Seanad debates

Wednesday, 1 April 2009

7:00 pm

Photo of Michael McCarthyMichael McCarthy (Labour)

I thank Senator O'Donovan for generously sharing his time with me on the issue of Summercove national school and I welcome the Minister of State to the House. I support this call because I do not think it is economically viable to spend money renting prefabricated buildings which will never be permanent educational infrastructure. There are probably instances in the Minister of State's constituency. I raised this at a broader level earlier. Senator O'Donovan point is well made. We spend a great deal of money renting prefabricated buildings. They are not classrooms, never will be and never were intended to be. However a custom has developed through practice whereby they formulate an extensive percentage of the school property portfolio. Perhaps it is the case that the accommodation group in the Department of Education and Science can no longer deal sufficiently well with this. I have very little faith in that section of the Department and we need to create a new body to deliver this type of infrastructure. The Department must produce the necessary educational infrastructure, in this case a new school for Summercove.

I pay tribute to the school principal, Ms Kathleen Lane, and the teachers and staff who have to work in very difficult circumstances. The pupils are at the heart of this issue.
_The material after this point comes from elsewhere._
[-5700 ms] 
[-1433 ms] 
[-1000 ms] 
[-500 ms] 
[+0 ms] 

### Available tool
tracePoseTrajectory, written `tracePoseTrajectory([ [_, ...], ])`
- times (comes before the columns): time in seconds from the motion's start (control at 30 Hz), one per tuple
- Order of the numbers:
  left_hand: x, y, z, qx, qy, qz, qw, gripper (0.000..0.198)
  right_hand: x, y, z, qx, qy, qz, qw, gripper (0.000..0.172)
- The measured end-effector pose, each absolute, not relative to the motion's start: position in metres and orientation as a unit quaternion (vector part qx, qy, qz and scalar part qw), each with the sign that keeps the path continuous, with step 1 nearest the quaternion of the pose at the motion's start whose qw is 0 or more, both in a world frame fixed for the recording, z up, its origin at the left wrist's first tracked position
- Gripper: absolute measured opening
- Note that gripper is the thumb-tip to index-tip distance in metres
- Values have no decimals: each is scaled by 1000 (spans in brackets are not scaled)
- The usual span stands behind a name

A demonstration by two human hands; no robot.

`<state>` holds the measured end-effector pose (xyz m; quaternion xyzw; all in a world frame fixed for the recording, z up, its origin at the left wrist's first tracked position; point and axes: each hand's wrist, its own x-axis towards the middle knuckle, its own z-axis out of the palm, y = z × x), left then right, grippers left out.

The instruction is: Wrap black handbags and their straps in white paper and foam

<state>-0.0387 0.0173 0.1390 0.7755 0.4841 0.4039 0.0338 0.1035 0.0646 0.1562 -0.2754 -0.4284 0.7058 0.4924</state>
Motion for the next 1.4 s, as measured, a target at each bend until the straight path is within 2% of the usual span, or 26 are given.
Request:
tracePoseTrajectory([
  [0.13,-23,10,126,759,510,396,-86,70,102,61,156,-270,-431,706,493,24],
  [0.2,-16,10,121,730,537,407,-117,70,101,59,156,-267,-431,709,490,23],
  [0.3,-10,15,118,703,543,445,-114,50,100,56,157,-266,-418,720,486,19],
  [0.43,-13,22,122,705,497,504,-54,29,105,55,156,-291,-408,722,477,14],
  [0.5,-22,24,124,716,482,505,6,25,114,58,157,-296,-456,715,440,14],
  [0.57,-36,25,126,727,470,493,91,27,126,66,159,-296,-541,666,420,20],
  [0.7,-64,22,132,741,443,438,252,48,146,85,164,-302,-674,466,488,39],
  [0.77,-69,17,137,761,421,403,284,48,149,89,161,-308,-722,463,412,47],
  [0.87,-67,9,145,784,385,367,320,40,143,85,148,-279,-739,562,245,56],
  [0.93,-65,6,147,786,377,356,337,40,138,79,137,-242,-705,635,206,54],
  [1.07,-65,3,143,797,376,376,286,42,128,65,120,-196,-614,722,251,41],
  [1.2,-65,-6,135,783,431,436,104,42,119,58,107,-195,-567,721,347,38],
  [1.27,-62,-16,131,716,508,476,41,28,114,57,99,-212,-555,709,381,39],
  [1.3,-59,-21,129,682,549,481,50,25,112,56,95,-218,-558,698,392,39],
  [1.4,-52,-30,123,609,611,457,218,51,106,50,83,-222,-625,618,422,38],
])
Senator O'Donovan and I, along with other candidates, attended a very well-organised meeting at the Carlton Hotel in Kinsale prior to the general election, and we all gave firm commitments that in whatever capacity we emerged after the election we would pursue this issue politically irrespective of who was in Government. The downturn in construction provides a double benefit, the obvious one being the delivery of a much needed school for the area and the other being the stimulation of the local economy by taking people off social welfare and putting them back into the workforce where they contribute to the Exchequer as taxpayers, which also leads to a social welfare saving. Every job lost in construction or any related area costs the Exchequer €20,000. While this is beyond economics and is more important than that, if one were to take that narrow viewpoint, the economic saving for the State is self-explanatory. I urge the Minister of State, in so far as he can, to deliver a favourable response.